BEGIN
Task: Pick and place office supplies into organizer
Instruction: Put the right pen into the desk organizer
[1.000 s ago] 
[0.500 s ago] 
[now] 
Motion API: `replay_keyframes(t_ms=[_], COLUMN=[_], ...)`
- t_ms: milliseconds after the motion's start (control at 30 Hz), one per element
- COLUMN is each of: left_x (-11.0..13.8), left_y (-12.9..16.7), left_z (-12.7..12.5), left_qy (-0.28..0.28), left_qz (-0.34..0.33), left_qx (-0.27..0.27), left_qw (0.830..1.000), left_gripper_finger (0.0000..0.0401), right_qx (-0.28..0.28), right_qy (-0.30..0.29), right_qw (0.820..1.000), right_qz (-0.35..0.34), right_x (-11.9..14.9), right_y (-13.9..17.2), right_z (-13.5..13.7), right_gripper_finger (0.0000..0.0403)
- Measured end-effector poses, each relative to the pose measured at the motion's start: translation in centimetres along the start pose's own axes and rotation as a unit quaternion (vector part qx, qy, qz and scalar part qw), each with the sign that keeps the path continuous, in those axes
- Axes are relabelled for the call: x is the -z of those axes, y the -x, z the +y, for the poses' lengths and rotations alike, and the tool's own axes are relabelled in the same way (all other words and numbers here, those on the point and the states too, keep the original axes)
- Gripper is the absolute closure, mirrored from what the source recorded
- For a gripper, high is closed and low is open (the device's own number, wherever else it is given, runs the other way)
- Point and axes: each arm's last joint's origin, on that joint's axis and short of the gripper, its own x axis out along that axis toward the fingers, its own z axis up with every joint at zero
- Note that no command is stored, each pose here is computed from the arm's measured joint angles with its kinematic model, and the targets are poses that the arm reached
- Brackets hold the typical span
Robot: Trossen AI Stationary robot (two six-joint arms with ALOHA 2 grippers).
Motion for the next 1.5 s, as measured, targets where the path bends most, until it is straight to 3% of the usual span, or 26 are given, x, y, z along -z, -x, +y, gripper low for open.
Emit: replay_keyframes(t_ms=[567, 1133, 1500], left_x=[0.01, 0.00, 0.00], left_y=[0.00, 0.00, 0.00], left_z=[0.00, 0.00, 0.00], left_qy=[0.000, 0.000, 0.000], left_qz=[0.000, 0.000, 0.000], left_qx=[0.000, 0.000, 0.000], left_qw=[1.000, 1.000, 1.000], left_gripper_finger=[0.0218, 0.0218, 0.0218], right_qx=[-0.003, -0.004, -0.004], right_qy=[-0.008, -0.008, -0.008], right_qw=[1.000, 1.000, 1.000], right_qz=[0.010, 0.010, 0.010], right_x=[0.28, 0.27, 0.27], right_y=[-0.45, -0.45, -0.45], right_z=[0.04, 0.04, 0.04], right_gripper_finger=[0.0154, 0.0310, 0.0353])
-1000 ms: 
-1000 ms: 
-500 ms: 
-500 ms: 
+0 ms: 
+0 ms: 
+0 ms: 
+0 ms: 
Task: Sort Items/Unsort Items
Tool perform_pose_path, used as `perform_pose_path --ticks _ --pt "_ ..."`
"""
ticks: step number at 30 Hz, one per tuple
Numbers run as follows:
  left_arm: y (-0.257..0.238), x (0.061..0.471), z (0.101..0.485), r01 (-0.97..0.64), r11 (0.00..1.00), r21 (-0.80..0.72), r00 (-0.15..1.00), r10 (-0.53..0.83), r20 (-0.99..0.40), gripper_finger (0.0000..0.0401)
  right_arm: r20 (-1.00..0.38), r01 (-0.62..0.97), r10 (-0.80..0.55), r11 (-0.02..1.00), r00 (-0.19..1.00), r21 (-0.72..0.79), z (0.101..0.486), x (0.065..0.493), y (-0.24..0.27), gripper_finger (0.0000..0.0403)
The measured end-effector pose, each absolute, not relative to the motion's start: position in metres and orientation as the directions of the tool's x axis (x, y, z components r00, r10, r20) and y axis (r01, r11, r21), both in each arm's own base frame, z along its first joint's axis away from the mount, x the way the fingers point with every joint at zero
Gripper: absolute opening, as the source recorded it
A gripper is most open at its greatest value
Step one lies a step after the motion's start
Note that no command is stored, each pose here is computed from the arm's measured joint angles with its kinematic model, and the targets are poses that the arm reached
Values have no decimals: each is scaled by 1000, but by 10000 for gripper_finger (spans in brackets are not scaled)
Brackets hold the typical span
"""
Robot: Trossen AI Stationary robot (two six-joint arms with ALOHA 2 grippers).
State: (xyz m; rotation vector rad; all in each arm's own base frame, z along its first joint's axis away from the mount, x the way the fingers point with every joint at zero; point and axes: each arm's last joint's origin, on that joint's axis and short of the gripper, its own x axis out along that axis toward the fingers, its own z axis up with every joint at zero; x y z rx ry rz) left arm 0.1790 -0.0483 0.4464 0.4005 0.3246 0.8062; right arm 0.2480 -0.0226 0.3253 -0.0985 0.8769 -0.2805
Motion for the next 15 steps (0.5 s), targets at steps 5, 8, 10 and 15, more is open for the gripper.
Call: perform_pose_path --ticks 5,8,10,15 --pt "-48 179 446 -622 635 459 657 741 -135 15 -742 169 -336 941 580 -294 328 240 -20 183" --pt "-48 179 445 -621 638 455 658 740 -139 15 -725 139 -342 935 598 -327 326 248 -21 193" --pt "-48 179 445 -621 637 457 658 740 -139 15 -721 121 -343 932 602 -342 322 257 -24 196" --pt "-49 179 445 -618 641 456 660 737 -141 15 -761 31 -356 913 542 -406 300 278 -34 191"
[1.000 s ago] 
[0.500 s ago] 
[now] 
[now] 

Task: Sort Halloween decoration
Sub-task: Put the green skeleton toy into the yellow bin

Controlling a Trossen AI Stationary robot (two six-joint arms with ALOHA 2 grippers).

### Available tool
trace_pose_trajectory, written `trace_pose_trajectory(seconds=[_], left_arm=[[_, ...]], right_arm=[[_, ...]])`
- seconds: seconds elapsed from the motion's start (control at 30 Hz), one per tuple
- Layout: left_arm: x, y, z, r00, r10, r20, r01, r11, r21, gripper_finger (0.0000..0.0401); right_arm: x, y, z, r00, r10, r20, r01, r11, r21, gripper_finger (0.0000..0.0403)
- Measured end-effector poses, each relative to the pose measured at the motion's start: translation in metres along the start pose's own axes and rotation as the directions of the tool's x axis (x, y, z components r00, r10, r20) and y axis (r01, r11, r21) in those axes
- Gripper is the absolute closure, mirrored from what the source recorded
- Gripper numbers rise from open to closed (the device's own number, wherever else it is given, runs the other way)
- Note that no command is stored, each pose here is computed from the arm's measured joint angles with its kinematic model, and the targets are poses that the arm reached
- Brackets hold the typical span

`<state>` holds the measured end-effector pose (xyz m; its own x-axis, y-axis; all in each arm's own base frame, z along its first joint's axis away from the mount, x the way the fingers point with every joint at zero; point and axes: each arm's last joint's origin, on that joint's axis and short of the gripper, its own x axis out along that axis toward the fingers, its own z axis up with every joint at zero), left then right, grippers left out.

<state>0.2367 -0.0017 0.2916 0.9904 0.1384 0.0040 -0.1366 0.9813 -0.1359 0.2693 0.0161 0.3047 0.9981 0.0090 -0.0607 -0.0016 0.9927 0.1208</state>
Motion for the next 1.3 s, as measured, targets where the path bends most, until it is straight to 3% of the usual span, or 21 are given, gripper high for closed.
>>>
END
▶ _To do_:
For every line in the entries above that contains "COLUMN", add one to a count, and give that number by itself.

▶ _Solution to this task_:
2